● TASK
Omitting all images, set down every line below exactly as it appears.

● MATERIAL PROVIDED

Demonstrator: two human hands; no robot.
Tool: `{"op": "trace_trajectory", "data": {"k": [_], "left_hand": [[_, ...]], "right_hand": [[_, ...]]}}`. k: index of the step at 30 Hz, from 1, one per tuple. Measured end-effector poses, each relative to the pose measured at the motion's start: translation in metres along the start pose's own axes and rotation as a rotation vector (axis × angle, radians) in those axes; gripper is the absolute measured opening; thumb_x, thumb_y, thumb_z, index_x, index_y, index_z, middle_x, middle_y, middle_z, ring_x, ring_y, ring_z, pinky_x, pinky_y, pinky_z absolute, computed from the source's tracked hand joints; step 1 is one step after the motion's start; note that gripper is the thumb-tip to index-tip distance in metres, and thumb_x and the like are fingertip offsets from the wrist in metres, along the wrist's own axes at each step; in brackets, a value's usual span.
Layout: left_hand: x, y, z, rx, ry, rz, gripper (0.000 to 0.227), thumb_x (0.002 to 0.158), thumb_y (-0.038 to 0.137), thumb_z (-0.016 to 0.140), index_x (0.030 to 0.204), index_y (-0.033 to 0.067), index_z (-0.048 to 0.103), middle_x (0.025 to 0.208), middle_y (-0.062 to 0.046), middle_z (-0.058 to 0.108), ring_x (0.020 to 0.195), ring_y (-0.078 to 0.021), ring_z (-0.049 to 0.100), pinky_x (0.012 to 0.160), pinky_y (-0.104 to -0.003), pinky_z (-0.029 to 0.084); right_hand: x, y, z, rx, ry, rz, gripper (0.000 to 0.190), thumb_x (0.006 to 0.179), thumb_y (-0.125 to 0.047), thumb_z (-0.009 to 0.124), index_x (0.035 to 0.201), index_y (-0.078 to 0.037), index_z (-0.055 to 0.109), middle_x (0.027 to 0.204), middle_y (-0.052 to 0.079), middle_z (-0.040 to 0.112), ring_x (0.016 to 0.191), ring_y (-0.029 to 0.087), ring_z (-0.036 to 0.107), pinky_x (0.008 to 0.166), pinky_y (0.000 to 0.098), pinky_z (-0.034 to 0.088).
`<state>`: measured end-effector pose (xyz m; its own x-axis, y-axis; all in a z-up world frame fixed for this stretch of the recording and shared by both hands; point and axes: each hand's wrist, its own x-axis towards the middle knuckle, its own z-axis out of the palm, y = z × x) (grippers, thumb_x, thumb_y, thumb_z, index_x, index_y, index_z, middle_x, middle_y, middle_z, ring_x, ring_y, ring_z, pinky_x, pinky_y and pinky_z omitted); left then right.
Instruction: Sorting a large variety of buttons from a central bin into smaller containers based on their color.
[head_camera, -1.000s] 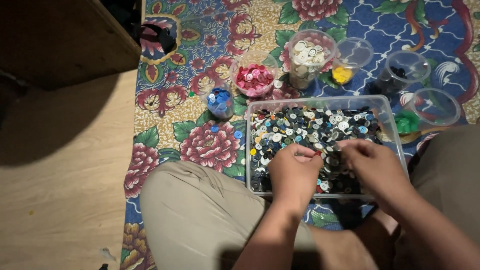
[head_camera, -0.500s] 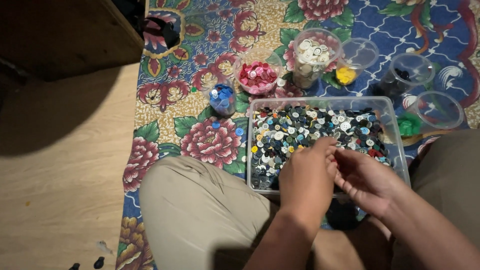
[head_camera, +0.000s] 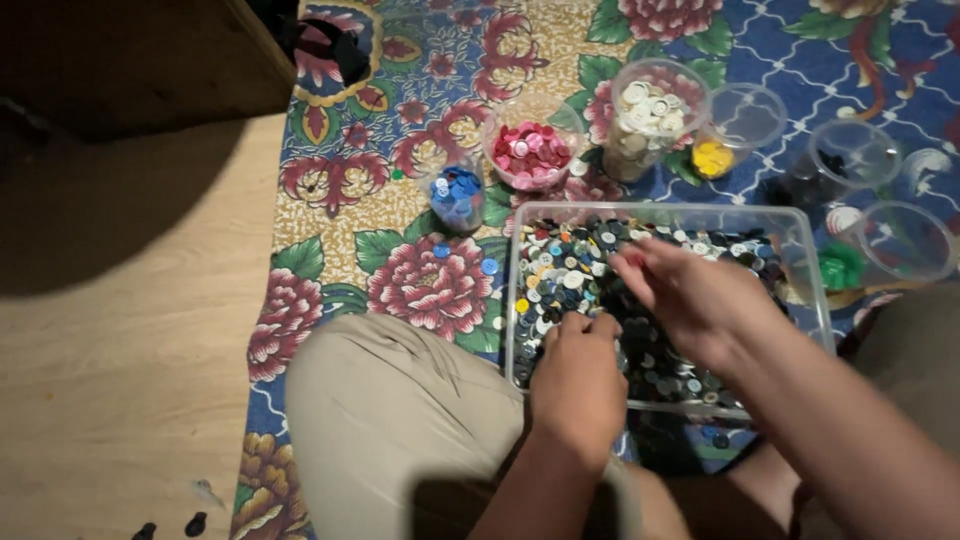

● ANSWER FOR THIS EXERCISE
Demonstrator: two human hands; no robot.
Tool: `{"op": "trace_trajectory", "data": {"k": [_], "left_hand": [[_, ...]], "right_hand": [[_, ...]]}}`. k: index of the step at 30 Hz, from 1, one per tuple. Measured end-effector poses, each relative to the pose measured at the motion's start: translation in metres along the start pose's own axes and rotation as a rotation vector (axis × angle, radians) in those axes; gripper is the absolute measured opening; thumb_x, thumb_y, thumb_z, index_x, index_y, index_z, middle_x, middle_y, middle_z, ring_x, ring_y, ring_z, pinky_x, pinky_y, pinky_z absolute, computed from the source's tracked hand joints; step 1 is one step after the motion's start; note that gripper is the thumb-tip to index-tip distance in metres, and thumb_x and the like are fingertip offsets from the wrist in metres, along the wrist's own axes at each step; in brackets, a value's usual span.
Layout: left_hand: x, y, z, rx, ry, rz, gripper (0.000 to 0.227), thumb_x (0.002 to 0.158), thumb_y (-0.038 to 0.137), thumb_z (-0.016 to 0.140), index_x (0.030 to 0.204), index_y (-0.033 to 0.067), index_z (-0.048 to 0.103), middle_x (0.025 to 0.208), middle_y (-0.062 to 0.046), middle_z (-0.058 to 0.108), ring_x (0.020 to 0.195), ring_y (-0.078 to 0.021), ring_z (-0.049 to 0.100), pinky_x (0.012 to 0.160), pinky_y (-0.104 to -0.003), pinky_z (-0.029 to 0.084); right_hand: x, y, z, rx, ry, rz, gripper (0.000 to 0.190), thumb_x (0.006 to 0.179), thumb_y (-0.125 to 0.047), thumb_z (-0.009 to 0.124), index_x (0.035 to 0.201), index_y (-0.078 to 0.037), index_z (-0.055 to 0.109), middle_x (0.027 to 0.204), middle_y (-0.052 to 0.079), middle_z (-0.040 to 0.112), ring_x (0.016 to 0.191), ring_y (-0.029 to 0.087), ring_z (-0.036 to 0.107), pinky_x (0.008 to 0.166), pinky_y (0.000 to 0.098), pinky_z (-0.034 to 0.088).
`<state>`: measured end-effector pose (xyz m; its own x-axis, y-axis; all in a z-up world frame fixed for this stretch of the recording and shared by both hands; point and axes: each hand's wrist, its own x-axis towards the middle knuckle, its own z-axis out of the palm, y = z × x) (grippers, thumb_x, thumb_y, thumb_z, index_x, index_y, index_z, middle_x, middle_y, middle_z, ring_x, ring_y, ring_z, pinky_x, pinky_y and pinky_z omitted); left then right.
Instruction: Sorting a large variety of buttons from a central bin into smaller containers based on their color.
[head_camera, -1.000s] 
[head_camera, -0.500s] 
[head_camera, +0.000s] 

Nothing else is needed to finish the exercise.